Alvine ging die Kellertreppe hinunter. Sie gelangte in einen länglichen Kellerraum. Es roch nach Rauch und Ruß. Sie ging weiter auf das Licht zu. Da erblickte sie einen Mann. Er war schwarz angezogen, sein Gesicht war dunkel vom Ruß. Alvine zuckte zusammen. Der Mann nahm die Mütze ab und verbeugte sich.

»Hier haben Sie nichts zu fürchten, liebes Fräulein«, sagte er mit sanfter Stimme.

»Entschuldigung, ich wollte nur einmal gucken«, murmelte Alvine.

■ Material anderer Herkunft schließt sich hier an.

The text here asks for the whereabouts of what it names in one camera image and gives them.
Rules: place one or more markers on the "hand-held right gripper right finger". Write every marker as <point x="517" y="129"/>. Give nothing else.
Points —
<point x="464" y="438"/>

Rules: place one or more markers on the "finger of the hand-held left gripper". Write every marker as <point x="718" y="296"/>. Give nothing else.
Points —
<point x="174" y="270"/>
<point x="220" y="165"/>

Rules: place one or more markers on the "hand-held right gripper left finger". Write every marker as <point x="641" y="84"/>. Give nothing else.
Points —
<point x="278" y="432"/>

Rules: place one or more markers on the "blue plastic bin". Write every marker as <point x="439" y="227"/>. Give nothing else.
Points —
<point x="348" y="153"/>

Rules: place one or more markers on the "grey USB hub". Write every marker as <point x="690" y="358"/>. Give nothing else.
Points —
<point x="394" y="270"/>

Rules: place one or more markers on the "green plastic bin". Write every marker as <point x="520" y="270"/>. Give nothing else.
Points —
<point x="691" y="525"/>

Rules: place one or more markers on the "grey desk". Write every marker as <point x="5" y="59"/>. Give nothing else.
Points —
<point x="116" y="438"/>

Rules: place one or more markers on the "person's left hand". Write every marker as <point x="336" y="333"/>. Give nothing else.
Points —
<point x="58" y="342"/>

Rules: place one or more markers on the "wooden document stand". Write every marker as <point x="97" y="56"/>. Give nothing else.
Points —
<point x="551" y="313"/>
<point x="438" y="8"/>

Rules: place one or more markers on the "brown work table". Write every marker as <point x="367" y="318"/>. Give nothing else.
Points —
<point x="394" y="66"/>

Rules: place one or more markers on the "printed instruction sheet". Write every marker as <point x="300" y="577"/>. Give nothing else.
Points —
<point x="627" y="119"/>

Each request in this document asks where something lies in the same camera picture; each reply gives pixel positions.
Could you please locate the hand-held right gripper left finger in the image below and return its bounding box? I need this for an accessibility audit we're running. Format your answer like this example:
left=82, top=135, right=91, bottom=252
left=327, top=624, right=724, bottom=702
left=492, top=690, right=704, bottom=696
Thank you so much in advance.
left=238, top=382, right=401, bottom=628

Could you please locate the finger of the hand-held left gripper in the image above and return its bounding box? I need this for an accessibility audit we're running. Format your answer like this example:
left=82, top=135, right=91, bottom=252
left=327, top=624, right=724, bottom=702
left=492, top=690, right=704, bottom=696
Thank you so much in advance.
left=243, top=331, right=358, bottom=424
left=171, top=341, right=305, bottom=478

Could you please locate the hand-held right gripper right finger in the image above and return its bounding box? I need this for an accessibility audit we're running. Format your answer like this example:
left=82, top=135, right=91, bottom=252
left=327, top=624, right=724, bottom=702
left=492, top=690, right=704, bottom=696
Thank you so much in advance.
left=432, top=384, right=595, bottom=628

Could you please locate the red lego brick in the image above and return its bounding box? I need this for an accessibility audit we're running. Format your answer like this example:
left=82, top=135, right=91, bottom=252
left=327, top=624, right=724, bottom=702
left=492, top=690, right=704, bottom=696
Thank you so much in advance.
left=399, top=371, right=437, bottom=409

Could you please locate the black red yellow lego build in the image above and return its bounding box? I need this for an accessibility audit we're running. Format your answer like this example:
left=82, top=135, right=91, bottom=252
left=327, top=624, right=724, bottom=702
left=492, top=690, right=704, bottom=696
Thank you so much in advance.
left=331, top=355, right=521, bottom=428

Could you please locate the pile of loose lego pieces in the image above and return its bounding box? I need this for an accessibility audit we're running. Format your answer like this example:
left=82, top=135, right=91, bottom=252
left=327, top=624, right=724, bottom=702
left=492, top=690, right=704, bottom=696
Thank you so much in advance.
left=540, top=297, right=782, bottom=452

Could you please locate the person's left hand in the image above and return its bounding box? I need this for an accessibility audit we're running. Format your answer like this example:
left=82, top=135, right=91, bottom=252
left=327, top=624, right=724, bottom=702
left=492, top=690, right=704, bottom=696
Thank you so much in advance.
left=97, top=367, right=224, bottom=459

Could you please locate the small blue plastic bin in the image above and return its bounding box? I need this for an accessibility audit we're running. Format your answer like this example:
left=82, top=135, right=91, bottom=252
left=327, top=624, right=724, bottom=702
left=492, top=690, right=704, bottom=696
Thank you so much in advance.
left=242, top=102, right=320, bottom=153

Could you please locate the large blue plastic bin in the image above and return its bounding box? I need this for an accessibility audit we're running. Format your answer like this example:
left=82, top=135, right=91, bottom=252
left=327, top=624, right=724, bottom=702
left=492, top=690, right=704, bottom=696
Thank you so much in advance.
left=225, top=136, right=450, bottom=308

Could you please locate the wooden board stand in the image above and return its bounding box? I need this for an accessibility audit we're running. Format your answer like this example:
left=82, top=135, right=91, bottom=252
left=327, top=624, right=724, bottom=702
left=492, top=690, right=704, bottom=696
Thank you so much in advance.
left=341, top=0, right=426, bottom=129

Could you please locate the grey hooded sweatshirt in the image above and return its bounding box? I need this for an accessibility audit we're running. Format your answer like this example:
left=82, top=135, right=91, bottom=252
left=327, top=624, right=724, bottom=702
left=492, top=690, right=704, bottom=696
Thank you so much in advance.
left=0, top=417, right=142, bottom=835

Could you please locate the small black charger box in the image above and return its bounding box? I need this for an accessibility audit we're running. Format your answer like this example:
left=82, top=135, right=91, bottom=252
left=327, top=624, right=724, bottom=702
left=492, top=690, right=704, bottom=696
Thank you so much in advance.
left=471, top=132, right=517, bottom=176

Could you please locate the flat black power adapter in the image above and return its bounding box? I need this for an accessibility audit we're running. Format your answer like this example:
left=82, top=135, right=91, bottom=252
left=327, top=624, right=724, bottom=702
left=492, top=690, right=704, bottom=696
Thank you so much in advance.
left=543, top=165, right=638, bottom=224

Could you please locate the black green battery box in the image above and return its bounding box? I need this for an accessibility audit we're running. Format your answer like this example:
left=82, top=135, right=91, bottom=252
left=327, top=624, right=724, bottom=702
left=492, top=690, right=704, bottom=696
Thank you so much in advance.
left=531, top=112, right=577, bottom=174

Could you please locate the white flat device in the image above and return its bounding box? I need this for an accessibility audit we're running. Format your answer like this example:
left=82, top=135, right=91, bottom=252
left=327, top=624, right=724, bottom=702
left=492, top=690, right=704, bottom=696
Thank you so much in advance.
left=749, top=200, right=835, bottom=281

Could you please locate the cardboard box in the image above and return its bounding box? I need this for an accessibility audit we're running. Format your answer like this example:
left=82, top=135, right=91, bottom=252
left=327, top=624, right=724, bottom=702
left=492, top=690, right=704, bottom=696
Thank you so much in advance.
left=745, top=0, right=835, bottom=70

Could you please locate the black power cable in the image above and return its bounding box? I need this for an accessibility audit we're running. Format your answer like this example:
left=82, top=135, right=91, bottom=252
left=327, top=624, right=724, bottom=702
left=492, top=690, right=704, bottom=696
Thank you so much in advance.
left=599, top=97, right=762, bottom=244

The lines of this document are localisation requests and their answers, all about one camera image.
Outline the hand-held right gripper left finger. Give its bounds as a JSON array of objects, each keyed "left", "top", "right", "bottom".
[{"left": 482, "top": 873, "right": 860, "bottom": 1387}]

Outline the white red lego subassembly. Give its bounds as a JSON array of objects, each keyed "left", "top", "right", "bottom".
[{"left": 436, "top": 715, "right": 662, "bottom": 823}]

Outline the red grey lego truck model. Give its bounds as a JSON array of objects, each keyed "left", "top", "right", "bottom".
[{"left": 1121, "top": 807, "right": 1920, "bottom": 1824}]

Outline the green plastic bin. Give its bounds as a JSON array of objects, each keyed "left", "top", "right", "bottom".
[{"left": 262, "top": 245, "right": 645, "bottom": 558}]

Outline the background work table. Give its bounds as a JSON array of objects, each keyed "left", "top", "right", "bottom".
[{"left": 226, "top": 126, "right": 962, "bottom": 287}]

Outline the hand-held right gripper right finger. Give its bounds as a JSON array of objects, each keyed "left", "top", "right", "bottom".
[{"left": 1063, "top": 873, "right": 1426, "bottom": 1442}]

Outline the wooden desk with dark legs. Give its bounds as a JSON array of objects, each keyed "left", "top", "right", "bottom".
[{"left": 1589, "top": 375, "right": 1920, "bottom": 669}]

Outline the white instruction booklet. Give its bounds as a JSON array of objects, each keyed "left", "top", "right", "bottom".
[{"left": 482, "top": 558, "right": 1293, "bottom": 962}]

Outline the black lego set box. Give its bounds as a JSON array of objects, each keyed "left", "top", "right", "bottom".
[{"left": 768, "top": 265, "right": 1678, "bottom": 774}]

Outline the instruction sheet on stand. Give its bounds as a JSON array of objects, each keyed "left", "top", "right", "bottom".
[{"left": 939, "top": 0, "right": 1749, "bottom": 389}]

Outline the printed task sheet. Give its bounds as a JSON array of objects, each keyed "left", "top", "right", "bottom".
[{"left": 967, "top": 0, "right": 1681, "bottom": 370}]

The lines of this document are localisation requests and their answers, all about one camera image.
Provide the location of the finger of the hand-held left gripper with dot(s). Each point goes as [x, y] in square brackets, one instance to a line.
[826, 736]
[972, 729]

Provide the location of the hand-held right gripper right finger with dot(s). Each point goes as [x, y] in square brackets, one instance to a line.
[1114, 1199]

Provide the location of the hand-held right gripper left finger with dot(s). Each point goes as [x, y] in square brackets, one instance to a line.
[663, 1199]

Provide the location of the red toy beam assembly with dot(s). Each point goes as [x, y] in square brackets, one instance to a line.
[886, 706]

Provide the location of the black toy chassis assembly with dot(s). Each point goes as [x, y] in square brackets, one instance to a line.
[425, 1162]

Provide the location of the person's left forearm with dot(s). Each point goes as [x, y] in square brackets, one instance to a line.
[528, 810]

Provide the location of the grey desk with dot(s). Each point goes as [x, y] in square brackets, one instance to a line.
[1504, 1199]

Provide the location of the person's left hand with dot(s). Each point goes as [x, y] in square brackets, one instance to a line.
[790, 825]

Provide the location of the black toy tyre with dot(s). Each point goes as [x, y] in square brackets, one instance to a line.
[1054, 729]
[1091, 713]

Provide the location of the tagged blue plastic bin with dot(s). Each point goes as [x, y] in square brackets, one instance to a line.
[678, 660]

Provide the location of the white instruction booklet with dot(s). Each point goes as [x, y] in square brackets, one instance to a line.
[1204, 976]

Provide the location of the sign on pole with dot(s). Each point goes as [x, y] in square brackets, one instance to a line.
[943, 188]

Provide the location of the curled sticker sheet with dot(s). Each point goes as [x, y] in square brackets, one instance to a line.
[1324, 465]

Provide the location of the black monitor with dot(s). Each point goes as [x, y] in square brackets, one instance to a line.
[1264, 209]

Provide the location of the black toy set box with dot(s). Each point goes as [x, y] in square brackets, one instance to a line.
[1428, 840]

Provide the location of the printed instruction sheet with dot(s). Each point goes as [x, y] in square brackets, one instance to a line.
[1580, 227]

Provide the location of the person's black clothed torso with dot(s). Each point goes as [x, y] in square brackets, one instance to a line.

»Hier kann man schwer etwas erkennen«, sagte der Mann.

»Wer sind Sie?«

»Ich bin derjenige, der dafür sorgt, dass es im Haus warm ist.«

»Die warme Luft dort oben?«

»Genau die, liebes Fräulein.«

»Wo wohnen Sie denn?«

»Hier unten wohne ich.«

»Aber wo ist Ihre Familie?«

»Anderswo, liebes Fräulein.«

»Aber wo essen Sie denn zusammen zu Abend?«

»Das tun wir nicht.«

»Warum nicht?«

»Ich bin immer hier.«

Alvine wusste nicht, was sie sagen sollte. Der Mann war freundlich, aber etwas seltsam. Sie wollte jetzt wieder zurück ans Tageslicht, hier unten fiel ihr inzwischen das Atmen etwas schwer.

Sie murmelte etwas zum Abschied und begann, die Treppe wieder hinaufzugehen. Als sie sich umwandte, war der Mann verschwunden. Vielleicht stand er auch dort im Dunkeln, eingehüllt in die Schwärze.

Nachdem Alvine nach Hause gekommen war, wusch sie sich gründlich. Am Abend fragte sie ihren Vater, wer der Mann im Keller sei. Wie hieß er?

Ihr Vater Julius antwortete, dass der Mann »der Schwarze« genannt würde. Seinen richtigen Namen kannte er nicht.

»Er ist schon immer dort«, sagte Julius.

»Immer?«

»Ja, und er wird wohl auch dort bleiben, weil er dort hingehört. Es ist das einzige Leben, das er hat, und er ist ja nützlich.«

An diesem Abend konnte man ein ungewöhnlich schönes Licht über der Wolga beobachten. Schwach lila gefärbte Wolken lagen über den waldigen Anhöhen am gegenüberliegenden Ufer des Flusses, die letzten Sonnenstrahlen funkelten an den Wolkenrändern.

 

Alvine stand lange auf dem Balkon und schaute. Ein Schiff glitt vorbei, das Achterdeck wurde von Lampen erleuchtet.